[Exercise description]:
State only the number of lines below where the word "trace" is found.

# # # #

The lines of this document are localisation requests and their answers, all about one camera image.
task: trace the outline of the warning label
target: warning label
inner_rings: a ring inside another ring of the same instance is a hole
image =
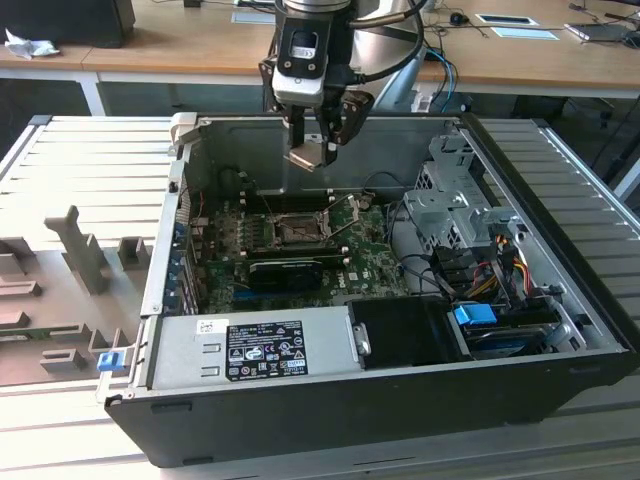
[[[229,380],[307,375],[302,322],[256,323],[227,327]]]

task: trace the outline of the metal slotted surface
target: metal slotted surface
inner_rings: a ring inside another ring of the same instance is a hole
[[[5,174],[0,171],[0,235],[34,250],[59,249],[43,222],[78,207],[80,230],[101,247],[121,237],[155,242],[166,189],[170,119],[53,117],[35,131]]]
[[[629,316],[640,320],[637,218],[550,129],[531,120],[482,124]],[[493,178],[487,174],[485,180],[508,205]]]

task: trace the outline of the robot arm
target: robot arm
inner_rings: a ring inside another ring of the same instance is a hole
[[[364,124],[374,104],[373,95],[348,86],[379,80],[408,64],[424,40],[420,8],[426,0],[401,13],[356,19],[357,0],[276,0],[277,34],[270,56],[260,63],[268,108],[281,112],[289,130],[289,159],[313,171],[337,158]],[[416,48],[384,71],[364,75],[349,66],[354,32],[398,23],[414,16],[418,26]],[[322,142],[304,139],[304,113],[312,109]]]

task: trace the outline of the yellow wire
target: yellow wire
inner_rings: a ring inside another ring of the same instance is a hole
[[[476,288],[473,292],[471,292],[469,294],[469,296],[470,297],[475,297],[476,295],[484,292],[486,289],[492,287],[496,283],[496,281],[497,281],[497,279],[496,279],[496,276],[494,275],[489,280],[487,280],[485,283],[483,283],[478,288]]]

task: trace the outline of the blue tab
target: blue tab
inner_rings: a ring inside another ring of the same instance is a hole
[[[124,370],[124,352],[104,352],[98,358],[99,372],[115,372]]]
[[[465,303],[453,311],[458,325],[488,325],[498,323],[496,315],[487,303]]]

# # # #

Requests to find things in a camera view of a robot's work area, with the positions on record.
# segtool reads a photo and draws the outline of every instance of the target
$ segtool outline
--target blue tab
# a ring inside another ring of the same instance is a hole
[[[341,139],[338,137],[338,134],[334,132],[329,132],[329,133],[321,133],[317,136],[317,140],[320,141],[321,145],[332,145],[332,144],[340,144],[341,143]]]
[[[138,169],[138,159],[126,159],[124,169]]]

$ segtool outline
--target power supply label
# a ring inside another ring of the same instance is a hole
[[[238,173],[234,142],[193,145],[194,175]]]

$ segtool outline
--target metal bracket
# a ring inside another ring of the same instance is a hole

# # # #

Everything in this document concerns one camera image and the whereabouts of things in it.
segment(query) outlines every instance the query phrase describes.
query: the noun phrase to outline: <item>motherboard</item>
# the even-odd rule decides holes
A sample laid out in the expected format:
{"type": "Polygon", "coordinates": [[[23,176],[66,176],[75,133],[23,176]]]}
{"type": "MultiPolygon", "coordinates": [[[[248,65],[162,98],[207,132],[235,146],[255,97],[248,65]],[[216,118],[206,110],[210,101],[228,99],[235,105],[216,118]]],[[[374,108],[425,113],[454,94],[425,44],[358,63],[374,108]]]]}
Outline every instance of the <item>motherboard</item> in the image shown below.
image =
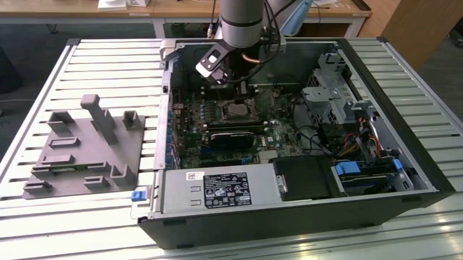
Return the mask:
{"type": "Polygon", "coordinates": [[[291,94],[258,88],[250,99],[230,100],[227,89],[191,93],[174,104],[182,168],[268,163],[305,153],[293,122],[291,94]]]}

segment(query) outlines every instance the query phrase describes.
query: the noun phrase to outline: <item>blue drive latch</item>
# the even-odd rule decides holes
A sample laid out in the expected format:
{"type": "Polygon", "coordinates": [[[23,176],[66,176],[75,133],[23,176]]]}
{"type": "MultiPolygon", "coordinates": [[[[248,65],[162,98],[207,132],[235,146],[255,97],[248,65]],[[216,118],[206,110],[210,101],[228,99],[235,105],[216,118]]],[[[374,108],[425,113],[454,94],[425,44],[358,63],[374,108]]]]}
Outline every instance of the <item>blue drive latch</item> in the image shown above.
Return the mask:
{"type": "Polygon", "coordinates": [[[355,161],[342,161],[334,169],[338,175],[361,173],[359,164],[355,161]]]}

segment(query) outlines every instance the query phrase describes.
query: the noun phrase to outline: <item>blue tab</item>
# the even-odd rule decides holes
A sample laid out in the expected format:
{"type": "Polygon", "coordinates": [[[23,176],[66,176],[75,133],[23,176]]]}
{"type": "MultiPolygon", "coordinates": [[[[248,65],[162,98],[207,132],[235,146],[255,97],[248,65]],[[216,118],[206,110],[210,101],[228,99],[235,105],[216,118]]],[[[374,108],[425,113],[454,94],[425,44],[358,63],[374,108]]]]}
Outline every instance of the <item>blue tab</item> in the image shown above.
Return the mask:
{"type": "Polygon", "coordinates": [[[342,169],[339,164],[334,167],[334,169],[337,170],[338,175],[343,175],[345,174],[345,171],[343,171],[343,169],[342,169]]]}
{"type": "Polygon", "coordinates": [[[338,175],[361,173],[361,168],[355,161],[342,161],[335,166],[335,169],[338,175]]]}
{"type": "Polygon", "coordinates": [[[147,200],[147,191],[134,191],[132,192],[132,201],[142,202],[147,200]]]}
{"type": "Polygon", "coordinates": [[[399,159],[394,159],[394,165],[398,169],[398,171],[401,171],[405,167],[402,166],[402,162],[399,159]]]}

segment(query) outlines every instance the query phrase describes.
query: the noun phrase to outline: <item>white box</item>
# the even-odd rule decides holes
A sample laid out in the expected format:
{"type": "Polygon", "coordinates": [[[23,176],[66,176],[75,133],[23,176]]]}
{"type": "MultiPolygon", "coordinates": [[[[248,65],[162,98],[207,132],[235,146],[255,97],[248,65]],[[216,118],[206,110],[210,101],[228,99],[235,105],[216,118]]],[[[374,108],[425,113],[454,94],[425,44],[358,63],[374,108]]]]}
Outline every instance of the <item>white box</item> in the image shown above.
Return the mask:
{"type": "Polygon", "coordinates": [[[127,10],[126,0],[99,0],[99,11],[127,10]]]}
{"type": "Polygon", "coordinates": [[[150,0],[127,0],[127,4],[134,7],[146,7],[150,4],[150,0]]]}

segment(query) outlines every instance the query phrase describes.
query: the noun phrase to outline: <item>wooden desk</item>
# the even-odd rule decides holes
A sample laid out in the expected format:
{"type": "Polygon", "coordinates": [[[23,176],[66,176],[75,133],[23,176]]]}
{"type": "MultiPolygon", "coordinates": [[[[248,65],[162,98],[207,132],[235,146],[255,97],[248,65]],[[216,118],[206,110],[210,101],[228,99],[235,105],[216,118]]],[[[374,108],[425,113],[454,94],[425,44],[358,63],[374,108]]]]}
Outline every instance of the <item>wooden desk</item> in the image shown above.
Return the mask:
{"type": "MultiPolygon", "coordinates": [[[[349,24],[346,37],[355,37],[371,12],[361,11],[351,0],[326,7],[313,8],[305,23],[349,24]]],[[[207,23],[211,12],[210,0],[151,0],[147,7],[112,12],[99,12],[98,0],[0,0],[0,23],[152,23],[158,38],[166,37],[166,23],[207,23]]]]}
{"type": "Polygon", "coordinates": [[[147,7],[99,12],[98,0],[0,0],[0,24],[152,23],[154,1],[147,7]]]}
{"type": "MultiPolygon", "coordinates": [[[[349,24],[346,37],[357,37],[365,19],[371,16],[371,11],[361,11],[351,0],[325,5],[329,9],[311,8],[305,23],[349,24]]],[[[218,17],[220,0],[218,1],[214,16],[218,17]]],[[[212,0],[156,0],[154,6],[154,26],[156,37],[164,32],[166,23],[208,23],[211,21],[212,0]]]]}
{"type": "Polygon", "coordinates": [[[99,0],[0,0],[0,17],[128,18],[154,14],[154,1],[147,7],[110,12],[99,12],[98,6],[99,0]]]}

# # # #

[Your response]:
5